THE push to force poker machine betting limits on gamblers will come at a cost to grassroots sport, a local community and sporting club has warned.

Richlands Lions Club general manager Troy Young said the Federal Government's plan to introduce mandatory pre-commitment cards would force the club to make financial cuts, affecting staff and taking needed-funds out of community sporting facilities.

"Last year the club injected thousands into the sporting community," he said.

"But if these pokie laws come through, independent reports show we could lose 30-40% of our revenue and we'd have to start looking at costs with staffing and community benefits."
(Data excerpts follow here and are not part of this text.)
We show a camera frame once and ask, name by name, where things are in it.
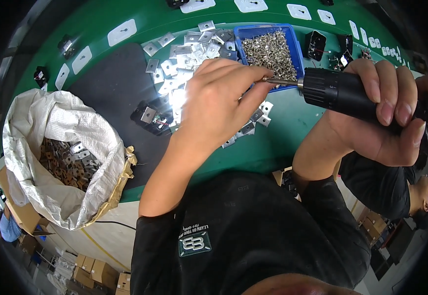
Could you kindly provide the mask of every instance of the green workbench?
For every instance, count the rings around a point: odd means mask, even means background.
[[[105,58],[120,45],[129,42],[145,45],[149,41],[157,40],[167,32],[172,32],[177,37],[171,44],[182,44],[183,35],[187,30],[197,30],[198,23],[209,20],[213,20],[217,28],[233,28],[256,23],[289,23],[294,26],[301,46],[304,44],[305,34],[315,29],[327,37],[325,50],[331,50],[332,53],[339,51],[335,34],[352,34],[348,22],[352,20],[356,23],[358,30],[360,27],[366,30],[368,37],[379,38],[382,46],[403,48],[371,13],[354,1],[335,0],[334,6],[324,6],[318,0],[266,0],[265,2],[268,5],[268,10],[261,12],[241,13],[233,0],[216,0],[214,7],[183,14],[179,9],[170,9],[164,0],[88,1],[69,15],[48,36],[46,42],[25,70],[14,91],[14,96],[36,87],[33,74],[37,66],[45,66],[49,71],[48,91],[57,90],[55,79],[60,68],[64,63],[71,68],[74,58],[86,46],[91,48],[92,59],[77,75],[70,70],[63,90],[68,89],[87,69]],[[286,8],[288,3],[306,6],[312,20],[293,18]],[[323,23],[317,14],[317,9],[331,12],[336,24]],[[116,46],[110,47],[107,33],[132,18],[135,20],[137,33]],[[58,42],[65,34],[77,37],[76,46],[79,51],[69,60],[65,60],[57,48]],[[364,45],[361,35],[360,40],[354,39],[352,54],[354,59],[358,58]],[[152,58],[160,59],[160,61],[166,60],[169,48],[170,46],[160,49]],[[371,51],[371,57],[376,61],[384,59],[381,54],[381,49],[374,48]],[[315,61],[314,64],[311,60],[304,59],[304,66],[328,68],[328,56],[329,54],[324,54],[322,61]],[[403,50],[401,50],[401,57],[409,60]],[[387,59],[396,66],[401,65],[394,57],[387,56]],[[226,149],[219,148],[216,150],[194,174],[193,182],[202,181],[226,169],[268,173],[290,166],[301,140],[321,117],[324,110],[306,104],[297,89],[270,93],[267,100],[274,104],[269,115],[271,118],[269,127],[258,126],[255,135],[244,136],[237,140],[234,145]],[[139,200],[142,190],[143,186],[125,190],[121,202]]]

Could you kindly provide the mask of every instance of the finger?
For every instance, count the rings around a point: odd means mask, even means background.
[[[252,114],[258,109],[260,104],[265,100],[268,92],[274,88],[276,84],[268,82],[258,82],[245,93],[237,107],[235,120],[239,124],[245,124]]]
[[[417,85],[408,67],[400,66],[396,73],[399,91],[394,114],[399,125],[404,127],[411,120],[417,105]]]
[[[419,91],[419,98],[423,96],[425,92],[428,92],[428,75],[418,77],[415,80],[417,84],[417,90]]]
[[[216,83],[226,89],[244,90],[254,82],[261,80],[264,76],[273,76],[273,71],[263,67],[244,66],[231,71],[229,74],[219,78]]]
[[[425,122],[415,119],[403,129],[400,137],[388,136],[382,142],[376,161],[386,166],[412,166],[419,156]]]
[[[344,72],[358,74],[369,99],[375,103],[381,101],[380,78],[371,60],[355,59],[345,68]]]
[[[381,101],[376,107],[376,116],[382,125],[388,126],[398,102],[398,76],[394,65],[387,60],[377,62],[375,67],[380,77],[381,94]]]
[[[241,63],[230,59],[206,59],[201,63],[201,65],[196,71],[196,74],[206,74],[215,69],[235,64],[242,65]]]

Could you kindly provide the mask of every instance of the black t-shirt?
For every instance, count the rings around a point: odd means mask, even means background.
[[[414,167],[388,167],[353,151],[342,158],[339,174],[345,186],[366,207],[394,220],[409,217]]]
[[[354,288],[370,249],[333,178],[301,199],[244,172],[190,189],[175,210],[138,219],[131,293],[241,294],[283,273]]]

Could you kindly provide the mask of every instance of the forearm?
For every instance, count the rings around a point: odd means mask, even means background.
[[[10,210],[7,205],[4,205],[4,216],[6,216],[7,220],[10,218]]]
[[[174,134],[162,160],[148,180],[140,198],[139,216],[158,216],[181,201],[194,172],[210,153],[193,150]]]
[[[293,172],[298,192],[301,193],[310,181],[331,176],[336,163],[351,151],[329,127],[326,119],[320,119],[294,155]]]

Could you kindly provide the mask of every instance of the fingernail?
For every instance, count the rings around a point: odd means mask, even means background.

Mr Young said maintenance of sporting grounds would be affected and parents who wanted to put their children in junior sporting programs would be slugged with extra costs.

"It's a real concern," he said.

The proposal to introduce mandatory pre-commitment cards comes as key federal politicians work to curtail the impact of pokies nationally.

However, ClubsAustralia has told the parliamentary committee on gambling that the Federal Government's plan to force limits on how much people can bet on poker machines would not reduce problem gambling.

Executive Director of ClubsAustralia Anthony Ball told the committee that the technology had failed to reduce problem gambling in Norway, which is the only country in the world to have installed mandatory pre-commitment technology on poker machines.

"The Norwegian Government admits that the rate of problem gambling has actually increased over the past three years," he said.

"Not surprisingly, gamblers have simply switched from poker machines to the internet where credit card betting is allowed."